**What to produce**
The reply should consist of the full listing, written out exactly.

<<<<

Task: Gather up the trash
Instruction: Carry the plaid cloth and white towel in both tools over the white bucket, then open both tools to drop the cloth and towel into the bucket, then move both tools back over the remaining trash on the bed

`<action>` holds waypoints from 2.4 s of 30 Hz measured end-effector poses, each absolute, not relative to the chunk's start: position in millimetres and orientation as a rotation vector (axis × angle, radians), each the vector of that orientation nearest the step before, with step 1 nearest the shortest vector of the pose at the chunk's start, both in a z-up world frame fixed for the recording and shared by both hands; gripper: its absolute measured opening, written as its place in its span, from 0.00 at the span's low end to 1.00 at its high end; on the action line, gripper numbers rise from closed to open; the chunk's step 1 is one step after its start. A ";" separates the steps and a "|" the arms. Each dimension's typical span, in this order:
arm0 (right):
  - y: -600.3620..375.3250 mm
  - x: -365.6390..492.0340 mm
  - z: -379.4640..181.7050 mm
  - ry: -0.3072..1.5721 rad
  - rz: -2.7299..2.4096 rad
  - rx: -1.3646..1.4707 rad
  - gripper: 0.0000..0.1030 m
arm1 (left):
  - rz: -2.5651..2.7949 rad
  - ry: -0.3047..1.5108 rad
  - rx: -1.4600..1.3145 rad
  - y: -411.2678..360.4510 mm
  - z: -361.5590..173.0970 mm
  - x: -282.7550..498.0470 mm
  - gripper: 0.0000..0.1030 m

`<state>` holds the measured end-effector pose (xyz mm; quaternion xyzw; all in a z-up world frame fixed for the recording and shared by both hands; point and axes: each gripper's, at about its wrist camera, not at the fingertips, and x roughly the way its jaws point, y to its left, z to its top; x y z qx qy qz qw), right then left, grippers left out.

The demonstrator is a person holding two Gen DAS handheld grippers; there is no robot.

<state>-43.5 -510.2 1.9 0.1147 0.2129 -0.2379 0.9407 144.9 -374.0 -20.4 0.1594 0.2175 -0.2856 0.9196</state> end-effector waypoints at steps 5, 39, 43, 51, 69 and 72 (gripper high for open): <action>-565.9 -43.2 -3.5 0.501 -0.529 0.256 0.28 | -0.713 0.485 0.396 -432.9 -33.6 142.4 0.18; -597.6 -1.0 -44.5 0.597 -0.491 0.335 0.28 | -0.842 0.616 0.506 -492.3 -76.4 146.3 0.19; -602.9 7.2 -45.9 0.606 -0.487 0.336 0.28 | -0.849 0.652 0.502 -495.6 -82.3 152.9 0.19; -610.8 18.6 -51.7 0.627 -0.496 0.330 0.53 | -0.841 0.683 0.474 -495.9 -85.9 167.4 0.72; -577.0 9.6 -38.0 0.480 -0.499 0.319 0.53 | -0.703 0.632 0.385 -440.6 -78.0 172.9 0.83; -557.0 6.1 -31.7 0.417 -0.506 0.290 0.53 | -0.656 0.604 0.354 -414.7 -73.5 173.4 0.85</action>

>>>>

**Solution to this task**
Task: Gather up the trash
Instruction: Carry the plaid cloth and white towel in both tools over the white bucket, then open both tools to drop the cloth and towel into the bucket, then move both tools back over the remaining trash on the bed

`<action>` holds waypoints from 2.4 s of 30 Hz measured end-effector poses, each absolute, not relative to the chunk's start: position in millimetres and orientation as a rotation vector (axis × angle, radians), each the vector of that orientation nearest the step before, with step 1 nearest the shortest vector of the pose at the chunk's start, both in a z-up world frame fixed for the recording and shared by both hands; gripper: its absolute measured opening, written as its place in its span, from 0.00 at the span's low end to 1.00 at its high end; on the action line, gripper numbers rise from closed to open; the chunk's step 1 is one step after its start. A ";" separates the steps and a "|" the arms. Each dimension's typical span, in this order:
arm0 (right):
  - y: -600.3620..375.3250 mm
  - x: -365.6390..492.0340 mm
  - z: -379.4640..181.7050 mm
  - ry: -0.3072..1.5721 rad
  - rz: -2.7299..2.4096 rad
  - rx: -1.3646..1.4707 rad
  - gripper: 0.0000..0.1030 m
arm1 (left):
  - rz: -2.5651..2.7949 rad
  - ry: -0.3047..1.5108 rad
  - rx: -1.4600..1.3145 rad
  - y: -411.2678..360.4510 mm
  - z: -361.5590..173.0970 mm
  - x: -282.7550..498.0470 mm
  - gripper: 0.0000..0.1030 m

`<state>` holds the measured end-effector pose (xyz mm; quaternion xyzw; all in a z-up world frame fixed for the recording and shared by both hands; point and axes: each gripper's, at about its wrist camera, not at the fingertips, and x roughly the way its jaws point, y to its left, z to its top; x y z qx qy qz qw), right then left, grippers left out.

The demonstrator is a person holding two Gen DAS handheld grippers; there is no robot.

<state>-43.5 -510.2 1.9 0.1147 0.2129 -0.2379 0.9407 144.9 -374.0 -20.4 0.1594 0.2175 -0.2856 0.9196</state> end-effector waypoints at steps 5, 39, 43, 51, 69 and 72 (gripper high for open): <action>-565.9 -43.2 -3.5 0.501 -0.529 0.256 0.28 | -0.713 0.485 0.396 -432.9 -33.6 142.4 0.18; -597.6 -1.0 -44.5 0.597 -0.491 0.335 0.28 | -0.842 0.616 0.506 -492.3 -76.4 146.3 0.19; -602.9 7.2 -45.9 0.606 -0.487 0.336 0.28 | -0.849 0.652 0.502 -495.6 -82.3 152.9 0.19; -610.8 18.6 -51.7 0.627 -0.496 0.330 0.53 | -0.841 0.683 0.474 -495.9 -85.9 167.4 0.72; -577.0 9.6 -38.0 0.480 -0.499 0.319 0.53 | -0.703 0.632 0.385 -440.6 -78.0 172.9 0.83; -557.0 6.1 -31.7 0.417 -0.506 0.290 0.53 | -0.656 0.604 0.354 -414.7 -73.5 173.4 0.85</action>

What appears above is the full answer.